At this moment SIMD support is disabled while we wait for rustc to fix some ICE :).
## Goals
Besides being hopefully useful as a library it is also an exploration of rusts newer advanced
type system features. It is therefore an explicit goal to provide feedback to the developers of
those features. The [insights] module contains some of that.
It is also meant to explore the design space of Linear Algebra libraries that utilize those
features. As such it may serve as inspiration for how bigger linalg libraries might adopt
them.
## Changelog (and future)
### 0.1.0
* A Vector type that can do element-wise maths
* Basic linear algebra operations
* A sturdy design for future improvements
### 0.2.0
* serde support
* rand support
### 0.3.0 (current)
* moved more iterating over to ConstIterator
* add templatemetamaths (building a calculation, then building the result element by element)
### 0.X.0
* [ ] re-architecture a bit so Vectors are generic over containers
* [ ] strided iteration over matrices
* [ ] windows-function
### 0.X.0
* [ ] working SIMD on Vectors (blocked on rust compiler bug(s), but auto-vectorization works
super well)
* [ ] additional operations on Vectors and Matrixes (taking feature requests!)
### 0.X.0
* [ ] interaction with dynamically sized vectors
* [ ] widows-function on dynamically sized vectors
### 0.X.0
* [ ] multi-threading for really large workloads
### 0.X.0
* [ ] full specialized SIMD for sse, avx and avx512
* [ ] full SIMD between Vectors, dynamic Vectors and vector views
### 0.X.0
* [ ] a BLAS compatible interface, including a C-interface. Probably in a different crate based
on this
* [ ] have 2 additional contributors :) come join the fun and headache about weird compiler bugs
and pointer offset calculations
### 1.0.0
* [ ] been used/tested in other peoples crates and considered usable
## Ideas section
Currently the crate is built up from vectors, could instead be built "down" from dimensions
see the (private) dimensional module for a sketch of that. its currently blocked on rust not
being able to actually use any calculations for const-generic array sizes.

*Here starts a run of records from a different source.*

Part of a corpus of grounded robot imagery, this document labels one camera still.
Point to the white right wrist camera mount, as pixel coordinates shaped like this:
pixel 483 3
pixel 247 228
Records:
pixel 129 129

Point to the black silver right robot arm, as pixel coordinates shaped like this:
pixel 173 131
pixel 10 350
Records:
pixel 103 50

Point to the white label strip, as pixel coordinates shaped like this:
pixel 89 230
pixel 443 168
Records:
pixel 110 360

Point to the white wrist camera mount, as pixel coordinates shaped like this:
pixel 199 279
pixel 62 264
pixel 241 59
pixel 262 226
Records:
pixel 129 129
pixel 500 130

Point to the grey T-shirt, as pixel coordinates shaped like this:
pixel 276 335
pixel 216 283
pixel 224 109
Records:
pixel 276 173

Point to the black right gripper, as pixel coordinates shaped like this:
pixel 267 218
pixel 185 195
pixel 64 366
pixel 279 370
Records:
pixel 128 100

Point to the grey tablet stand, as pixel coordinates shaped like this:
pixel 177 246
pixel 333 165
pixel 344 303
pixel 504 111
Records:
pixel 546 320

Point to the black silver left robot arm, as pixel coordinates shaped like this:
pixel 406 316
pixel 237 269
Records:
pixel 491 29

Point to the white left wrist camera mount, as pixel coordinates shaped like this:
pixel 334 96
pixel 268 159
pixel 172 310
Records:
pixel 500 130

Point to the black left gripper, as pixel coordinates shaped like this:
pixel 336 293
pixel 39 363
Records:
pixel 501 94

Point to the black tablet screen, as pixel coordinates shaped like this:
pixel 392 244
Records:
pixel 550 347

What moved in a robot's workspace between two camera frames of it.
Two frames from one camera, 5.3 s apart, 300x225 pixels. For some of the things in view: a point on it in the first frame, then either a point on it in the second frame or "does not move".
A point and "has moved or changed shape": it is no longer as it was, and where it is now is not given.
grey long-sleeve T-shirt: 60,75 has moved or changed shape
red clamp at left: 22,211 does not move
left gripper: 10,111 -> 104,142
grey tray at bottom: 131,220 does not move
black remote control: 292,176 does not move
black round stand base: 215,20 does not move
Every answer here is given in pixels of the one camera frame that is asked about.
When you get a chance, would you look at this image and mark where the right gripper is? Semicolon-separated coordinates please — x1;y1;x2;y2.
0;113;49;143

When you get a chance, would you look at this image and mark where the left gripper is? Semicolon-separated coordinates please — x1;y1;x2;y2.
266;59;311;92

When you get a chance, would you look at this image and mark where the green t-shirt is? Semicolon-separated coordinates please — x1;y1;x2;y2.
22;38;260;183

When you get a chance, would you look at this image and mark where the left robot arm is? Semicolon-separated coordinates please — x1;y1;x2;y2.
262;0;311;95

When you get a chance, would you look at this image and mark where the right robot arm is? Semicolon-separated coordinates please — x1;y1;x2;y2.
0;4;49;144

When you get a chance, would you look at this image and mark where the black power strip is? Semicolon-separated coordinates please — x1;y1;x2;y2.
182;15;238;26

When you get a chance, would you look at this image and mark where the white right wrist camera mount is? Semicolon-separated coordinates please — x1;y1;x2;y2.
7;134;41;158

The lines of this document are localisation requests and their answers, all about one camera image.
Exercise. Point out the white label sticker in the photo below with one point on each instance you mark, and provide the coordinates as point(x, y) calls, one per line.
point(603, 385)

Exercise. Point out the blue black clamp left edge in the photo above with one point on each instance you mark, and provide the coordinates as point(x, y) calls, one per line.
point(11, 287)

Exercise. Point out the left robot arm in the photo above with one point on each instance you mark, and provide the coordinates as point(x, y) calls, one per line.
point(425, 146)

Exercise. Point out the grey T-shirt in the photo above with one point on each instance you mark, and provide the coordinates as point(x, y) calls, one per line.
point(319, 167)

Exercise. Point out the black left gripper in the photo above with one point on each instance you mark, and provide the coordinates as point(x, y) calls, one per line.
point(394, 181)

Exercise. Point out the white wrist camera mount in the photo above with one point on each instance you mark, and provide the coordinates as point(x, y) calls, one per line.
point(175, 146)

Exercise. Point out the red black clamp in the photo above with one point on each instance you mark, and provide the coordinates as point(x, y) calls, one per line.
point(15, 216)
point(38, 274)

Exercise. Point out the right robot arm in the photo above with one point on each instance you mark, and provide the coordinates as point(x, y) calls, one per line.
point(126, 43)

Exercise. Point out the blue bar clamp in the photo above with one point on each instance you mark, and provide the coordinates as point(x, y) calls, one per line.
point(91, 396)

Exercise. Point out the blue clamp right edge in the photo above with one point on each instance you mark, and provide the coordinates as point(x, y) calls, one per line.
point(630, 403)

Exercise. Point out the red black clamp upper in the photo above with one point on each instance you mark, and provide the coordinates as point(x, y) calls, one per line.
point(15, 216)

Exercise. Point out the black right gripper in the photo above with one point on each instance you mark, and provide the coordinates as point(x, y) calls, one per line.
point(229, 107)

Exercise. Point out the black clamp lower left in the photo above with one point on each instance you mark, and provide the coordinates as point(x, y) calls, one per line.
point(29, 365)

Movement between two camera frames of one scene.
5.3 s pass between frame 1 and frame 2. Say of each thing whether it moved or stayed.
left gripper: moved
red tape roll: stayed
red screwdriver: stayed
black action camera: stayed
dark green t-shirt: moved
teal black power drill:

positive: enable easier iteration/strided iteration as that would just be plain pointer maths.
negative: harder/impossible to express explicit simd.
Automatically build Vectors to be ready for simd and/or multiprocessing. also blocked on
the same rust feature of calculated array sizes. see the (private) layout module for a preview.
im not sure this is necessary though, seeing that with the sizes know at compile time rust
generates very good simd and unrolls.
positive: perfect simd every time on every platform. negative: higher workload, need to take
care for every operation and every platform. negative: transposed and strided iteration gets
harder
For interoperability it would be nice to express things either being sized or unsized.
especially for dimensions like matrix multiplication, U x S(3) * S(3) x U = U x U could be a
common case to self multiply a list with unknown number of entries but known number of features
(this is probably also blocked on the same rust bug, but i did not test yet)
# Contributing
Please symlink the hooks to your local .git/hooks/ directory to run some automatic checks before committing.
ln -s ../../hooks/pre-commit .git/hooks/
Please install rustfmt and cargo-sync-readme so these checks can be run.
rustup component add rustfmt
cargo install cargo-sync-readme
Please execute `cargo-sync-readme` when you change the top-level-documentation.
Please run `cargo fmt` whenever you change code. If possible configure your editor to do so for you.